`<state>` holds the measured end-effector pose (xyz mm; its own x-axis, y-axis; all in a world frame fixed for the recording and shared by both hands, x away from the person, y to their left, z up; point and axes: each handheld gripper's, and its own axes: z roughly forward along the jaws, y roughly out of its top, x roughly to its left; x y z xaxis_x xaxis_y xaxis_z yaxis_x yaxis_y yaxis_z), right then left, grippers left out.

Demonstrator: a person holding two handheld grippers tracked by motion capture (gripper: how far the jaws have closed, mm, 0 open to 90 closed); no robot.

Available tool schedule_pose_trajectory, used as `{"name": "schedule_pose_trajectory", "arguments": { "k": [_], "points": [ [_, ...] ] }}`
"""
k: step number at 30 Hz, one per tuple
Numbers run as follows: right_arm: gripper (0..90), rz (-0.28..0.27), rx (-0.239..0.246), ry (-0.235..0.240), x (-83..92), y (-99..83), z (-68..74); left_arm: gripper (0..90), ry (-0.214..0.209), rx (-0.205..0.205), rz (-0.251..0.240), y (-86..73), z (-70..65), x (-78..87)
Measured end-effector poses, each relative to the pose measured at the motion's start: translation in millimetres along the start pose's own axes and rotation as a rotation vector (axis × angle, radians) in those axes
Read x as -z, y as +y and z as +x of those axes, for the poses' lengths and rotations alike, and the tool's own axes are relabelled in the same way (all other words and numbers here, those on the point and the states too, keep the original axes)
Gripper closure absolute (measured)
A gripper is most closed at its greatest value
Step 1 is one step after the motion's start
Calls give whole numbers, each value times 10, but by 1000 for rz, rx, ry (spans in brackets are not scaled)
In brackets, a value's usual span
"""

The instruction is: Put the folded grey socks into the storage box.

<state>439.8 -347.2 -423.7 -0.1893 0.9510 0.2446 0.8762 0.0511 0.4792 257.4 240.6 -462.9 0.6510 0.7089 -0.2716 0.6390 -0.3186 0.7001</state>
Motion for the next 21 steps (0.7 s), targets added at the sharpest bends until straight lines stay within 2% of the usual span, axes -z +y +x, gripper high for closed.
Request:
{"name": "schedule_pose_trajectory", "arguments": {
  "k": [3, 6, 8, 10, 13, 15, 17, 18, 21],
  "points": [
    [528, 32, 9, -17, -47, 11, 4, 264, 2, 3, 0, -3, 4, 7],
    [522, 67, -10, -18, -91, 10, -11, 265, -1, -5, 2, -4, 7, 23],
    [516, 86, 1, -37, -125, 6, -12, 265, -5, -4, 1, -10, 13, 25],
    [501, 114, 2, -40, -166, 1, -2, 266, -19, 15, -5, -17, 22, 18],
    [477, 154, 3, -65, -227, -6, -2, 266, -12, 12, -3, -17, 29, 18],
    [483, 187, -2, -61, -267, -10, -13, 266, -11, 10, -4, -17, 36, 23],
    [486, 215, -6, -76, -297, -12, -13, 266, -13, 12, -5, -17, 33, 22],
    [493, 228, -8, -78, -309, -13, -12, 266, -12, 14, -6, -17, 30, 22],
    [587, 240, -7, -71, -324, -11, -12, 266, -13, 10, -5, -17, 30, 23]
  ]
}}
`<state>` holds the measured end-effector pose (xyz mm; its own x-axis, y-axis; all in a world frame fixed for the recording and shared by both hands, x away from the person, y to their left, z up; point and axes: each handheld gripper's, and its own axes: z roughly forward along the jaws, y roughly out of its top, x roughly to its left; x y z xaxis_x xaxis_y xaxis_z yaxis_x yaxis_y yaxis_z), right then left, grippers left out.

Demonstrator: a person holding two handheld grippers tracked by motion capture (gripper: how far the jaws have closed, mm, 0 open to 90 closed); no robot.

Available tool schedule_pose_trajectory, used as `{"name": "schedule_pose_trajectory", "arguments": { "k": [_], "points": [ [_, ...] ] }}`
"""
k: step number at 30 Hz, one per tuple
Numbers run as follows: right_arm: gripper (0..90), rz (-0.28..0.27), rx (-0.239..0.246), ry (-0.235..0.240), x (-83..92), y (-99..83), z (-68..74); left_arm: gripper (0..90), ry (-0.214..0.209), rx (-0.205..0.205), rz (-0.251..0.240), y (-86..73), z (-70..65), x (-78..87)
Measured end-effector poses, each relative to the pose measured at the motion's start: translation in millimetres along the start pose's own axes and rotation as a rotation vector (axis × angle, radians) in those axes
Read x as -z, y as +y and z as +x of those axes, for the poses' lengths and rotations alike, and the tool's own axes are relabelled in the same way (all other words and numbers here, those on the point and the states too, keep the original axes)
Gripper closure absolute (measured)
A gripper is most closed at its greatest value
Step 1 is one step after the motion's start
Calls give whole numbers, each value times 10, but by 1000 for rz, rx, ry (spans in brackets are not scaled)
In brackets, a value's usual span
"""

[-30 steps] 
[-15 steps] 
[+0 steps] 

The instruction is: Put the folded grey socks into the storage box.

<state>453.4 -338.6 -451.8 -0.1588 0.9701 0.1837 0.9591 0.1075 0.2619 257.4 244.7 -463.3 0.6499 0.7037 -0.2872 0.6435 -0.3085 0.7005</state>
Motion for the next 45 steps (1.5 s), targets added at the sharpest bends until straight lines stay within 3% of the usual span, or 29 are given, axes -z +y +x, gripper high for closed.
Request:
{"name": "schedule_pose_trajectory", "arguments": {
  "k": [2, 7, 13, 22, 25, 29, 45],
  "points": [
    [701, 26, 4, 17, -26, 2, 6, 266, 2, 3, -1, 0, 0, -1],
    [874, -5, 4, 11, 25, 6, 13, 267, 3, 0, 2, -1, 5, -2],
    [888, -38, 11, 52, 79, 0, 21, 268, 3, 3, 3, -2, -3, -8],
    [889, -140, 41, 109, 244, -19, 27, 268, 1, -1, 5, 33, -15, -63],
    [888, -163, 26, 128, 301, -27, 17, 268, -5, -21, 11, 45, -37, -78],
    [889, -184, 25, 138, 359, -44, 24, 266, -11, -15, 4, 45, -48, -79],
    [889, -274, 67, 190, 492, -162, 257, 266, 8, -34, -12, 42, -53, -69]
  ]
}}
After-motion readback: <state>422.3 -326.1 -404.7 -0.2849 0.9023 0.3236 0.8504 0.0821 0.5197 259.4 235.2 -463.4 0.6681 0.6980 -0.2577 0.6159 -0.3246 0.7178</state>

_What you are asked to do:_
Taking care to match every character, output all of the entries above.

_Exercise answer:_
`<state>` holds the measured end-effector pose (xyz mm; its own x-axis, y-axis; all in a world frame fixed for the recording and shared by both hands, x away from the person, y to their left, z up; point and axes: each handheld gripper's, and its own axes: z roughly forward along the jaws, y roughly out of its top, x roughly to its left; x y z xaxis_x xaxis_y xaxis_z yaxis_x yaxis_y yaxis_z), right then left, grippers left out.

Demonstrator: a person holding two handheld grippers tracked by motion capture (gripper: how far the jaws have closed, mm, 0 open to 90 closed); no robot.

Available tool schedule_pose_trajectory, used as `{"name": "schedule_pose_trajectory", "arguments": { "k": [_], "points": [ [_, ...] ] }}`
"""
k: step number at 30 Hz, one per tuple
Numbers run as follows: right_arm: gripper (0..90), rz (-0.28..0.27), rx (-0.239..0.246), ry (-0.235..0.240), x (-83..92), y (-99..83), z (-68..74); left_arm: gripper (0..90), ry (-0.214..0.209), rx (-0.205..0.205), rz (-0.251..0.240), y (-86..73), z (-70..65), x (-78..87)
Measured end-effector poses, each relative to the pose measured at the motion's start: translation in millimetres along the start pose's own axes and rotation as a rotation vector (axis × angle, radians) in those axes
Read x as -z, y as +y and z as +x of those axes, for the poses' lengths and rotations alike, and the tool's own axes are relabelled in the same way (all other words and numbers here, those on the point and the states too, keep the original axes)
Gripper closure absolute (measured)
A gripper is most closed at its greatest value
Step 1 is one step after the motion's start
Calls give whole numbers, each value times 10, but by 1000 for rz, rx, ry (spans in brackets are not scaled)
In brackets, a value's usual span
"""

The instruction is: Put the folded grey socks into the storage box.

<state>439.8 -347.2 -423.7 -0.1893 0.9510 0.2446 0.8762 0.0511 0.4792 257.4 240.6 -462.9 0.6510 0.7089 -0.2716 0.6390 -0.3186 0.7001</state>
Motion for the next 21 steps (0.7 s), targets added at the sharpest bends until straight lines stay within 2% of the usual span, axes -z +y +x, gripper high for closed.
Request:
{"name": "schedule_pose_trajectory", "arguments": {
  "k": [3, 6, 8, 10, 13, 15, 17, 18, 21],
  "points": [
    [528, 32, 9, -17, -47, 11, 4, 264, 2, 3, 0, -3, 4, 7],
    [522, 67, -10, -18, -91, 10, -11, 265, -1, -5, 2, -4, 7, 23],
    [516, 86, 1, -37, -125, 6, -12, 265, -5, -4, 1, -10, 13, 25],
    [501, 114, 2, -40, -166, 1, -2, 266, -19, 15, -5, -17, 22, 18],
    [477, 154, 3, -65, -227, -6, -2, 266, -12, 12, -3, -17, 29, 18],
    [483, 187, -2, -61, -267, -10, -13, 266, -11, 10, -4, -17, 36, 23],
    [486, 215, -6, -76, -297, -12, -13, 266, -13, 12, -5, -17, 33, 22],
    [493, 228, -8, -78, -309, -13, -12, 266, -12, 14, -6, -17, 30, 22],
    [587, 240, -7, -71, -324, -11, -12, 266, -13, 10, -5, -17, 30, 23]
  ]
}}
`<state>` holds the measured end-effector pose (xyz mm; its own x-axis, y-axis; all in a world frame fixed for the recording and shared by both hands, x away from the person, y to their left, z up; point and axes: each handheld gripper's, and its own axes: z roughly forward along the jaws, y roughly out of its top, x roughly to its left; x y z xaxis_x xaxis_y xaxis_z yaxis_x yaxis_y yaxis_z), right then left, grippers left out.

Demonstrator: a person holding two handheld grippers tracked by motion capture (gripper: how far the jaws have closed, mm, 0 open to 90 closed); no robot.

Available tool schedule_pose_trajectory, used as `{"name": "schedule_pose_trajectory", "arguments": { "k": [_], "points": [ [_, ...] ] }}`
"""
k: step number at 30 Hz, one per tuple
Numbers run as follows: right_arm: gripper (0..90), rz (-0.28..0.27), rx (-0.239..0.246), ry (-0.235..0.240), x (-83..92), y (-99..83), z (-68..74); left_arm: gripper (0..90), ry (-0.214..0.209), rx (-0.205..0.205), rz (-0.251..0.240), y (-86..73), z (-70..65), x (-78..87)
Measured end-effector poses, each relative to the pose measured at the motion's start: translation in millimetres along the start pose's own axes and rotation as a rotation vector (axis × angle, radians) in those axes
Read x as -z, y as +y and z as +x of those axes, for the poses' lengths and rotations alike, and the tool's own axes are relabelled in the same way (all other words and numbers here, those on the point and the states too, keep the original axes)
Gripper closure absolute (measured)
A gripper is most closed at its greatest value
Step 1 is one step after the motion's start
Calls give whole numbers, each value times 10, but by 1000 for rz, rx, ry (spans in brackets are not scaled)
In brackets, a value's usual span
"""

[-30 steps] 
[-15 steps] 
[+0 steps] 

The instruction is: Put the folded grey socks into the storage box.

<state>453.4 -338.6 -451.8 -0.1588 0.9701 0.1837 0.9591 0.1075 0.2619 257.4 244.7 -463.3 0.6499 0.7037 -0.2872 0.6435 -0.3085 0.7005</state>
Motion for the next 45 steps (1.5 s), targets added at the sharpest bends until straight lines stay within 3% of the usual span, or 29 are given, axes -z +y +x, gripper high for closed.
Request:
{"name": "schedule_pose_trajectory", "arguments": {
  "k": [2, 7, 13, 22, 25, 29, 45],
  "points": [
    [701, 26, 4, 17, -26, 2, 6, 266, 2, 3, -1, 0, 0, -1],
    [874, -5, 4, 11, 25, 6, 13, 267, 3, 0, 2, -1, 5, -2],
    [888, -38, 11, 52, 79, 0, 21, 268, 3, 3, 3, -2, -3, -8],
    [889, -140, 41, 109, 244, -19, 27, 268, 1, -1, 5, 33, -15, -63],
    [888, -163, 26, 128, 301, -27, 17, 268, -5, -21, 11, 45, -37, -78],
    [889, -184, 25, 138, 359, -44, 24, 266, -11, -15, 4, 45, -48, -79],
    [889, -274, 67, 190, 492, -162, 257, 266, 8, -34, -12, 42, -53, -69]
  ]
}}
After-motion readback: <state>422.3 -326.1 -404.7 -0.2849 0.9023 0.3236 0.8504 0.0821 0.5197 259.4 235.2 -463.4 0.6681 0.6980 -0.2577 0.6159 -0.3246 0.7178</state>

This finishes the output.